Ouroboros
The climate movement devours itself leaving behind broken institutions
ProPublica, in partnership with Drilled Media, has a flashy exposé on BP funding of the emissions “stabilization wedges” framework developed by Stephen Pacala and Robert Socolow in 2004. The exposé blames industry money in academia for the climate movement’s folly in chasing infeasible energy policy for 20 years.
Effectively, the same sect of a movement that named anyone who did not accept the wedges paper as a “climate delayer” now argues that the wedges paper was itself a fossil fuel led conspiracy that took advantage of influence hungry academic researchers.
The issue here is not the source of funds, industry or otherwise, but the ineffective management of institutional and author conflicts of interest (COI).
Since its creation, the wedges framework had been heavily critiqued for mischaracterizing the difficulty of the decarbonization problem given existing technologies and development trends. However, the paper became foundational to the climate movement.
Those who had dared critique the wedges paper came under the wrath of advocates and their politically oriented funders who had staked the entirety of national partisan politics on the climate issue.
Ted Nordhaus recalls the drama in the note below.
So, now, the exposé finds the wedges work was, in fact, misleading and goaded an entire generation into unrealistic energy policy and dysfunctional politics:
It made solving climate change seem possible, even simple. It claimed that the world didn’t have to wait for innovation because it had the tools to start work immediately.
But that generation was mislead because advocates and their funders would have it no other way. Functional discourse and scientific debate was fiercely squashed to the point of threatening and ending researcher careers.
While cannibalizing its own movement, the exposé more seriously illustrates the failure of scientific institutions to manage donors’ influence on research and, I’d argue, the undermining of institutional neutrality.
The exposé authors explain that the wedge framing originated with BP chief executive, John Browne.
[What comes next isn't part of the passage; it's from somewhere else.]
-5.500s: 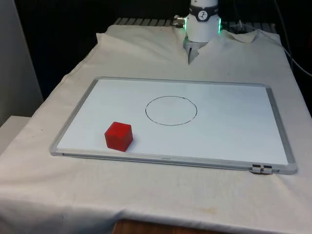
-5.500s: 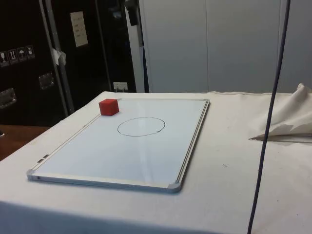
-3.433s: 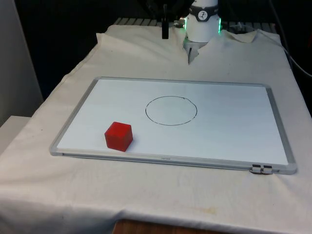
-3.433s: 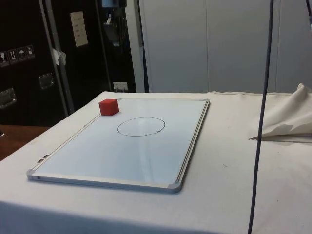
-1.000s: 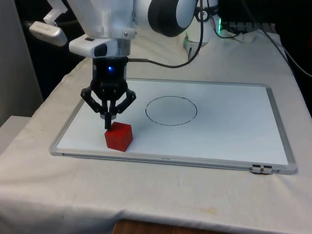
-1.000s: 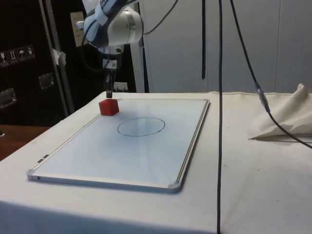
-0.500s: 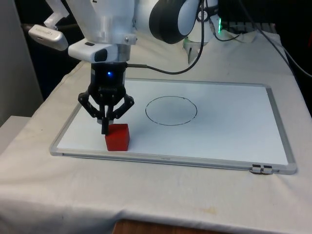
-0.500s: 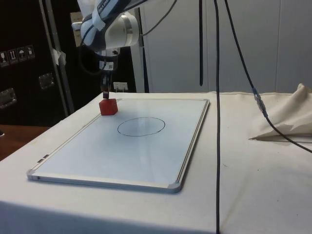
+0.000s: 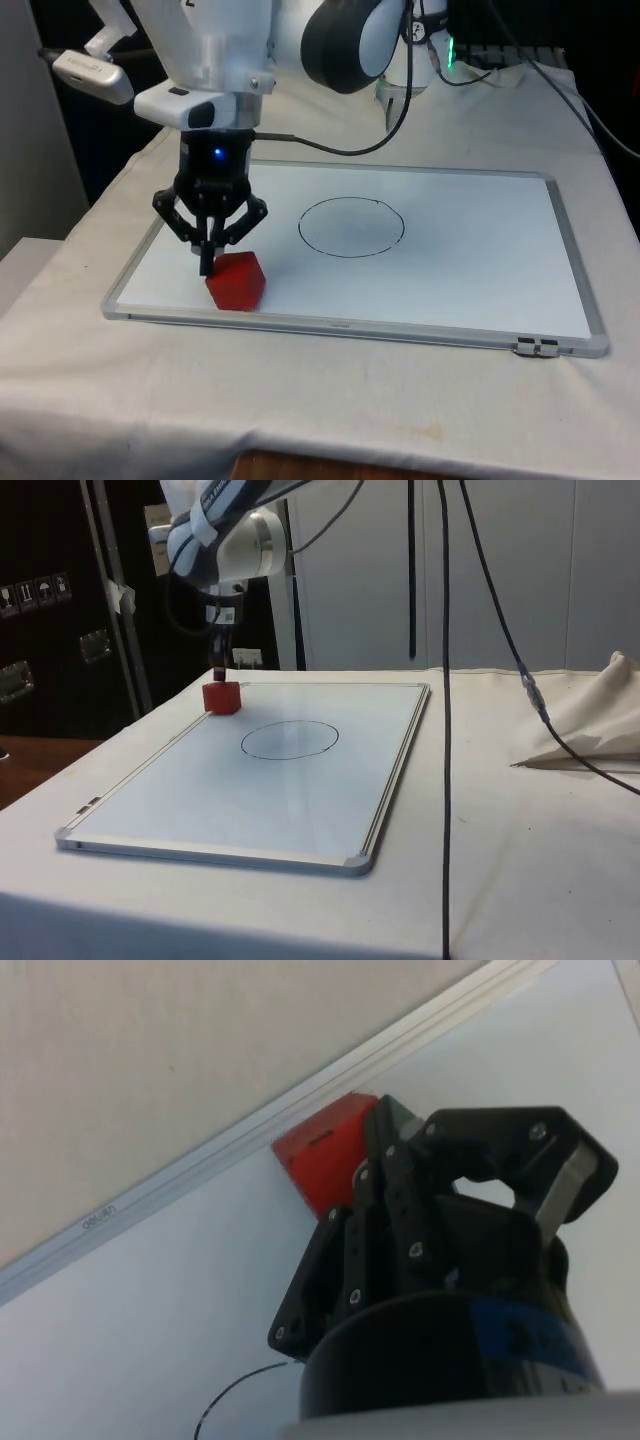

Perhaps, but in the process of this documentation, the authors detail the researchers’ explicit willingness to do the bidding of whoever paid the bills:
Browne listened attentively. The straightforward framework made a complex problem seem manageable. But the “slices” terminology confused him. “They’re kind of wedges, aren’t they?” Pacala recalls him saying.
“We’re like, ‘Yeah, whatever you want,’” Pacala remembers thinking. “‘You’re paying the bills, buddy.’”
Moreover, Chris Mottershead, BP climate advisor, was intimately involved in the writing process, as the document below demonstrates. An early draft of the wedges paper showed Mottershead as an author, but he declined authorship for the final version thus resulting in ghost authorship.
If Socolow and Pacala were willing to work in this way with BP donors, why would they — or others — not do the same for philanthropies funding the advocacy group Climate Central, of which, Pacala is a founding board member?
This is a classic tale in author and institutional conflicts of interest (COI), a point touched on in the exposé itself. It’s not a one-off, either.
A few years ago, a scholar wrote about problems of undue influence on ESG academic research from financial industry donors. I’ve written extensively on this Substack about issues of non-disclosure and capture.
Drilled media is itself designed specifically around climate litigation. The exposé authors cite Naomi Oreskes as commenting on the COI problem
“It’s the whole subconscious bias problem,” said Harvard historian of science and corporate influence expert Naomi Oreskes. If “continued funding relies on having this good relationship and having this alignment, you are going to be influenced by it.”
Yes, and this fairly well describes all of the weather and climate research designed for litigation, insurance and finance, regulation, and politics.
Michael Oppenheimer, was also quoted by the exposé writers in explaining that
Princeton doesn’t train researchers on how to navigate the influence that might come from close interactions with sponsors.
How very interesting coming from an illustrious researcher that has, for decades, moved seamlessly between advocacy (also including Climate Central) and science advisory reporting.
Apparently, Oppenheimer’s comment created a stand-off between researchers and Princeton for who is responsible for maintaining integrity in science:
A spokesperson for Princeton told ProPublica and Drilled that the university provides “extensive guidance and information” to faculty and researchers about working with industry.
Which passes the buck to professional norms maintained by discipline organizations and academies, whose leaders refuse to acknowledge a problem.
The exposé demonstrates, at least outside of medicine, how poorly scientific institutions manage conflicts of interest and police research integrity among their own.
I’ll follow this general theme in subsequent posts.



“It’s the whole subconscious bias problem,” said Harvard historian of science and corporate influence expert Naomi Oreskes. If “continued funding relies on having this good relationship and having this alignment, you are going to be influenced by it.”
It's amazing how "experts" at identifying the influence of money on climate have this massive blind spot about funding that supports their preferred narrative. It's almost as if they don't really care about the influence of money, they only care about their preferred narrative.
It may be a false memory, but the name Socolow rings some kind of bell in my mind regarding corruption and/or flat our lying in the anti-nuclear context.